The first interest rate cut in 20 years is seen as a positive sign for Europe's shrinking economies, hit by slowing growth and worsening demographic trends.
Average inflation rates across euro area countries have been on a mostly downward trend since last year, reaching an annualized rate of 2.4% in both March and April, down from a peak of 10.6% in October 2022.

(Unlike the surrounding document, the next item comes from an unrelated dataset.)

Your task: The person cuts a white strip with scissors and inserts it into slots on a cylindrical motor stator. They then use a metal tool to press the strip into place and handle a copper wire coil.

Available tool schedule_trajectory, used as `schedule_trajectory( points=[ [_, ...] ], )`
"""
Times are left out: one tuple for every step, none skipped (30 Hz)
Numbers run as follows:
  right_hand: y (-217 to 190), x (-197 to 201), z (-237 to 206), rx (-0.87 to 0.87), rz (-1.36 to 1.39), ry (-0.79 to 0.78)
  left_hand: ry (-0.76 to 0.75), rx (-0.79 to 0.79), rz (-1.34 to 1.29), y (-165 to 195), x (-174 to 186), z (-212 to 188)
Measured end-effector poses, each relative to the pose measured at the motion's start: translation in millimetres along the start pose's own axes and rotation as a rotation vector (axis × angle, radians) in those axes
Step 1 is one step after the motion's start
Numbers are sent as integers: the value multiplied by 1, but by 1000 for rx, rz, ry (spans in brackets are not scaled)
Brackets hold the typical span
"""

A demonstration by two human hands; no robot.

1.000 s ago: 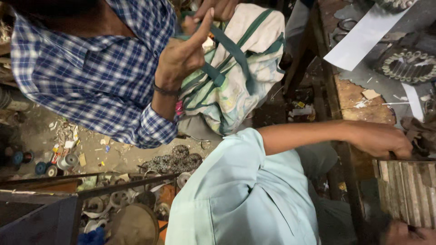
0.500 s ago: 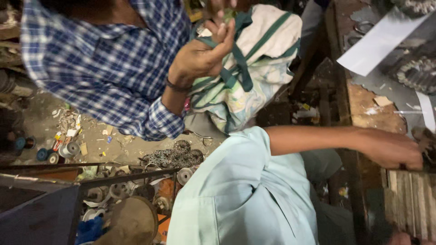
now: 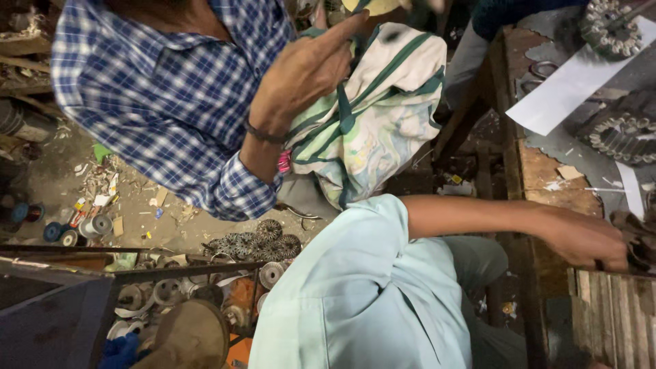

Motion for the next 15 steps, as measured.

However, the measure is highly dynamic within the bloc, ranging from a low of 0.4% in Lithuania to a high of 4.9% in Belgium.
The ECB began its latest rate hike cycle in July 2022. The ECB's key interest rate, the European version of the federal funds rate, has been raised a total of 10 times and now stands at 4%, where it has remained since September last year.
The June cut will reduce interest rates by 25 basis points to a minimum of 3.75%.
But the steady pace toward an ideal benchmark of 2% annual inflation may hit a roadblock this month, with Eurostat, the euro zone's main statistics agency, estimating that inflation rose to 2.6% in May, above the expected 2.5%.
If approved, the move would not disrupt plans to cut interest rates, but could influence the ECB's decision to suspend interest rates in July and slow the pace of cuts thereafter.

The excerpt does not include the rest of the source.